Staan PPI’s buiten de (Pensioen)wet?

Mag elke uitvoerder bij slapers dezelfde kosten aan de premievrije pensioenaanspraken onttrekken? Wat de PW andere uitvoerders verbiedt staat de Wft aan PPI’s wel toe.

Herman Kappelle (bijzonder hoogleraar aan de VU Amsterdam en directeur AEGON Adfis) stelt deze vraag aan de orde in een artikel in het door Kluwer uitgegeven Tijdschrift voor Pensioenvraagstukken.

De bepalingen in de Pensioenwet en de Wft lopen wat dit betreft niet synchroon. Kappelle probeert een antwoord te vinden op de vraag of een PPI in dezen meer mag dan een andere pensioenuitvoerder. Belangrijker dan de conclusie na zijn juridisch opgebouwd betoog (met conclusie dat dit niet het geval is), vindt Kappelle dat de minister van SZW hierover volstrekte duidelijkheid schept. “Mijn conclusie is dat dit inj ieder geval niet zo zou mogen zijn, maar dat de meningen verdeeld zijn in de markt.”
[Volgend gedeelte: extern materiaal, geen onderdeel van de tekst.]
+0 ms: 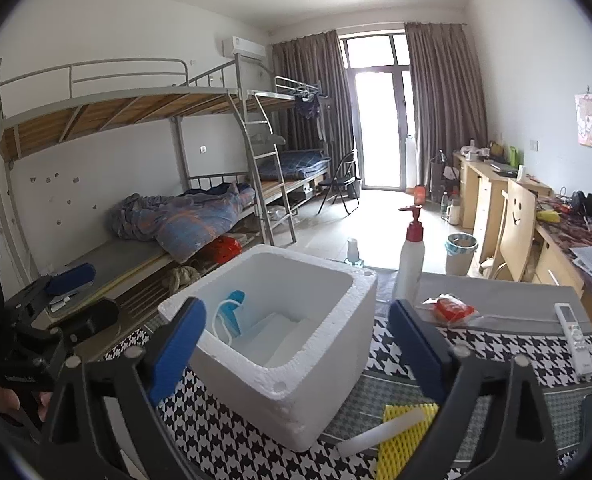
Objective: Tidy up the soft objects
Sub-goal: 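Move both tools back from the box toward the remaining table items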
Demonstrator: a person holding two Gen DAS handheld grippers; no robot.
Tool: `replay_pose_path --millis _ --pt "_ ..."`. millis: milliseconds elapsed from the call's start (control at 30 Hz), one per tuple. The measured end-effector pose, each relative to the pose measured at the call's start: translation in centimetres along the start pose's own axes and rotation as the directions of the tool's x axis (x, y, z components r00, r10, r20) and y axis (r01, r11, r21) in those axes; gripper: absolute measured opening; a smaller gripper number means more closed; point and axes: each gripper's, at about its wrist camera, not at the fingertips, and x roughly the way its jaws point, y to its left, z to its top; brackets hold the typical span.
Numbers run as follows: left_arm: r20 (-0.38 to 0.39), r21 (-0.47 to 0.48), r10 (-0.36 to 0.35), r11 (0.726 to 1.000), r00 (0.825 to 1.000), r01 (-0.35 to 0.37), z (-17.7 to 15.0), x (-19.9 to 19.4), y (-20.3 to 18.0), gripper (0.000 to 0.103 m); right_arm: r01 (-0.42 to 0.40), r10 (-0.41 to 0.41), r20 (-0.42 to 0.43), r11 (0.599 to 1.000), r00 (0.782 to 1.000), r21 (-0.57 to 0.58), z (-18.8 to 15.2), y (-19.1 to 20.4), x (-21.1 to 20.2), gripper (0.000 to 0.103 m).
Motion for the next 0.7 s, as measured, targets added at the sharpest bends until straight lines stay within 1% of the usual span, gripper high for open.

Kappelle heeft kennelijk signalen opgevangen dat PPI’s zich op het standpunt stellen dat “ook indien sprake is van premievrije rechten zij nog kosten mogen onttrekken aan het pensioenvermogen van de slapers.” Deze PPI’s beroepen zich op art. 4:71a, waarbij in de parlementaire behandeling is opgemerkt: “De prijs die de PPI conform de met de bijdragende onderneming gemaakte afspraken ten laste laat komen van het pensioenvermogen (de ‘fee’) komt dus als eerste ten laste van het pensioenvermogen.”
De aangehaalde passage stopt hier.